**PROMPT**
As the answer, give a copy of each line below that includes the word "person".

====

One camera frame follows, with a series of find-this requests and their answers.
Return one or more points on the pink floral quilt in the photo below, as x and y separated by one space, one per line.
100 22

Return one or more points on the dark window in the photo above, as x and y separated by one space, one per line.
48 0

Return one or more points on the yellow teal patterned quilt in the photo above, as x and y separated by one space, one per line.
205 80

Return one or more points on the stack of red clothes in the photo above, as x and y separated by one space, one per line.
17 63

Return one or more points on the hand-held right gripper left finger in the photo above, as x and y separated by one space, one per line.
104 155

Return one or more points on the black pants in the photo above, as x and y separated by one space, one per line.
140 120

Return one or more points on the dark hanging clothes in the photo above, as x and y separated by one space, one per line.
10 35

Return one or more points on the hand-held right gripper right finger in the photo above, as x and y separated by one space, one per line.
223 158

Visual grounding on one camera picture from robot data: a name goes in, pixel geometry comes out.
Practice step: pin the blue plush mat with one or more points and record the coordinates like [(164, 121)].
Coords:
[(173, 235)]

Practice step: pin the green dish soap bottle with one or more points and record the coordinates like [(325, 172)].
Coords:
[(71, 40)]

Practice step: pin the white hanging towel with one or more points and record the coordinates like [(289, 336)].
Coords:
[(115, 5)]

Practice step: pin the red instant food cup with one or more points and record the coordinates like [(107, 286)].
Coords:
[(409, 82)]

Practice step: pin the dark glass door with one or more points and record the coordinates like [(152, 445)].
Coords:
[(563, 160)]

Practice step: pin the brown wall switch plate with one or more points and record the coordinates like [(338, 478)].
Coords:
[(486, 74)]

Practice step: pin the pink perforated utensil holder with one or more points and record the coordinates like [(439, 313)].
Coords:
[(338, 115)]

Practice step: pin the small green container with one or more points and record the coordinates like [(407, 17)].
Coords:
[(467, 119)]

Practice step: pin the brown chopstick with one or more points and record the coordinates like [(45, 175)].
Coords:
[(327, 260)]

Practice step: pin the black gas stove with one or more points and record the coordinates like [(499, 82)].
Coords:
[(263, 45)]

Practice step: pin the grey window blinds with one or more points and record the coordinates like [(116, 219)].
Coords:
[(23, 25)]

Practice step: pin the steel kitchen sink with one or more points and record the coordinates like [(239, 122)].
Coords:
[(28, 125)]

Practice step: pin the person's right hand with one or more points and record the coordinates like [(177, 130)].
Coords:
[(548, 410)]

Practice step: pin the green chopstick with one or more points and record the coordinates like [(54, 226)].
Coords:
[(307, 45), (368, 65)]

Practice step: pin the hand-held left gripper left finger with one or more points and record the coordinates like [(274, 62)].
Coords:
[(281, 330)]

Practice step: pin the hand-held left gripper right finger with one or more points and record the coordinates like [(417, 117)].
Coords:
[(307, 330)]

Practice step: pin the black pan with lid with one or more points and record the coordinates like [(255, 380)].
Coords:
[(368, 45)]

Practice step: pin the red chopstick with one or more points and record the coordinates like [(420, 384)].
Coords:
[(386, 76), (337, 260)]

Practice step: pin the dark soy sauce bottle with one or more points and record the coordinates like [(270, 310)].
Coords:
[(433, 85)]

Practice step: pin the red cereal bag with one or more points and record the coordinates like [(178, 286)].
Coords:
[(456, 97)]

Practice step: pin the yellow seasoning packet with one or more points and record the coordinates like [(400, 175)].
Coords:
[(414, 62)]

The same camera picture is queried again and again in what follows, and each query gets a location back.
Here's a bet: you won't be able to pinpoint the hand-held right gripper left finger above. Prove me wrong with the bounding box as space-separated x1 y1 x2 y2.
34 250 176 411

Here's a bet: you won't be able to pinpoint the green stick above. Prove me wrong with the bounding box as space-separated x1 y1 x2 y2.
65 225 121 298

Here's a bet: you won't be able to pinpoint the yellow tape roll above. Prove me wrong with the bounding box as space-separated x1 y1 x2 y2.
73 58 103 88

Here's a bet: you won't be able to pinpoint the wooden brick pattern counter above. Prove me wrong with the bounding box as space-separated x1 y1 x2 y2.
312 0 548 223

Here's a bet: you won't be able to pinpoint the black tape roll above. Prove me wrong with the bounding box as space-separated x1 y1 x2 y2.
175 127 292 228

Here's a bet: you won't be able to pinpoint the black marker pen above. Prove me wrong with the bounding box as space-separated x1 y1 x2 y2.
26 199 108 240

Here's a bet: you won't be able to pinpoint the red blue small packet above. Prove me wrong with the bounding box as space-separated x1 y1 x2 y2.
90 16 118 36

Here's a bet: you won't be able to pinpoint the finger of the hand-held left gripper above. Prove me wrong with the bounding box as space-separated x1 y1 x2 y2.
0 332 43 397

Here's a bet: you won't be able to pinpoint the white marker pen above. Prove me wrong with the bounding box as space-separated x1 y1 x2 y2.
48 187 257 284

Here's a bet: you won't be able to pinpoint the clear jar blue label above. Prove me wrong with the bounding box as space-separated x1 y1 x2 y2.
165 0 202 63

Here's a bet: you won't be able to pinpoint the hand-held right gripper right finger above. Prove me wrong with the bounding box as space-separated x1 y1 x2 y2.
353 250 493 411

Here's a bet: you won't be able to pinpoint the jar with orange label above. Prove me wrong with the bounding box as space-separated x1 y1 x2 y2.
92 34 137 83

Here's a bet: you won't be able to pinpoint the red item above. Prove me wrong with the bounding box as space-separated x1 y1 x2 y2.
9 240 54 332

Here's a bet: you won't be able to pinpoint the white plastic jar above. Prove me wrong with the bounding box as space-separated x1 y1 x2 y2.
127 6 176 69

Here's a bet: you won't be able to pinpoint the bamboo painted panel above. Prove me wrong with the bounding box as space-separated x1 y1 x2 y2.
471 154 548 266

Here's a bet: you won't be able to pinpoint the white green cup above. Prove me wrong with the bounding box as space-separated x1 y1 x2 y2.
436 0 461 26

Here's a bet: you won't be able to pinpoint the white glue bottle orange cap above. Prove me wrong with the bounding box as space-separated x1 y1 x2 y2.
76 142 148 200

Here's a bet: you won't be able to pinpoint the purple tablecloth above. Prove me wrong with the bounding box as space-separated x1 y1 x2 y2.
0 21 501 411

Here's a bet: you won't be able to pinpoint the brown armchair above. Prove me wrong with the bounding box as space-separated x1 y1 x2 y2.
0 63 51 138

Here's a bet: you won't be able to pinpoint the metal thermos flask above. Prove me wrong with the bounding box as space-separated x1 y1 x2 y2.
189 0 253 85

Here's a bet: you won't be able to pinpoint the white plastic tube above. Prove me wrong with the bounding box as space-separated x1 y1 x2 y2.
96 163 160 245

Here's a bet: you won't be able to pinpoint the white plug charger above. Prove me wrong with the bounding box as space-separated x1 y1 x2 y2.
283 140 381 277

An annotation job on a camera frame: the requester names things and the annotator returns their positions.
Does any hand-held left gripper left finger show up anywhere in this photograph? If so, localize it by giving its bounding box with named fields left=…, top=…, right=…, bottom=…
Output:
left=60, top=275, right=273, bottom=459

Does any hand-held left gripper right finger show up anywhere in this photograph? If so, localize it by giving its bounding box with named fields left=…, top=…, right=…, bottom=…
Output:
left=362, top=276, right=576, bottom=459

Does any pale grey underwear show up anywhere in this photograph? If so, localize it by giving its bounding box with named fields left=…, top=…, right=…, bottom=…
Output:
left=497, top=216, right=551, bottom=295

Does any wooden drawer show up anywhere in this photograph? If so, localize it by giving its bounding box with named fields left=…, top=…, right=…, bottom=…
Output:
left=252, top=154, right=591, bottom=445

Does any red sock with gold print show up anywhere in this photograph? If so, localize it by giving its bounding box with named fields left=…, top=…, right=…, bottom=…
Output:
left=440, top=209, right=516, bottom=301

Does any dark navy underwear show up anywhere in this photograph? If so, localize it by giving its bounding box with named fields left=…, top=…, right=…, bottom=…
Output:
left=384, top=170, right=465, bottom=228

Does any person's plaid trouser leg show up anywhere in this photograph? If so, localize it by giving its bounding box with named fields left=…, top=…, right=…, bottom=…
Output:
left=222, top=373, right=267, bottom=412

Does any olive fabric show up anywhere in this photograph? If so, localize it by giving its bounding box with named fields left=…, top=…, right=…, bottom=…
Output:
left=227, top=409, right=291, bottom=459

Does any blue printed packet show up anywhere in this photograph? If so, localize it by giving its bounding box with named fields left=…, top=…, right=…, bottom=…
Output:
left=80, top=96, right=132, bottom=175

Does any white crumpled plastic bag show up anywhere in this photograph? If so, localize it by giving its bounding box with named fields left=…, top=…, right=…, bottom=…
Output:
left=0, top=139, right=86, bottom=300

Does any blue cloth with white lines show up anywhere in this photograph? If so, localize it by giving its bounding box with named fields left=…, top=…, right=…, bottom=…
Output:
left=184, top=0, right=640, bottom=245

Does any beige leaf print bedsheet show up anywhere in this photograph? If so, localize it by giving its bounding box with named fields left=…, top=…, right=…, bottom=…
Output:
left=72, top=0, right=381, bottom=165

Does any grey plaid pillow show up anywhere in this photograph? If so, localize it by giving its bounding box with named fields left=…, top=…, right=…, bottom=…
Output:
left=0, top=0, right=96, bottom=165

====

**OUTPUT BELOW**
Practice step: pin the person's right hand with one or more points and record the coordinates like [(177, 130)].
Does any person's plaid trouser leg show up anywhere in this photograph? If so, localize it by giving its bounding box with named fields left=…, top=…, right=…, bottom=…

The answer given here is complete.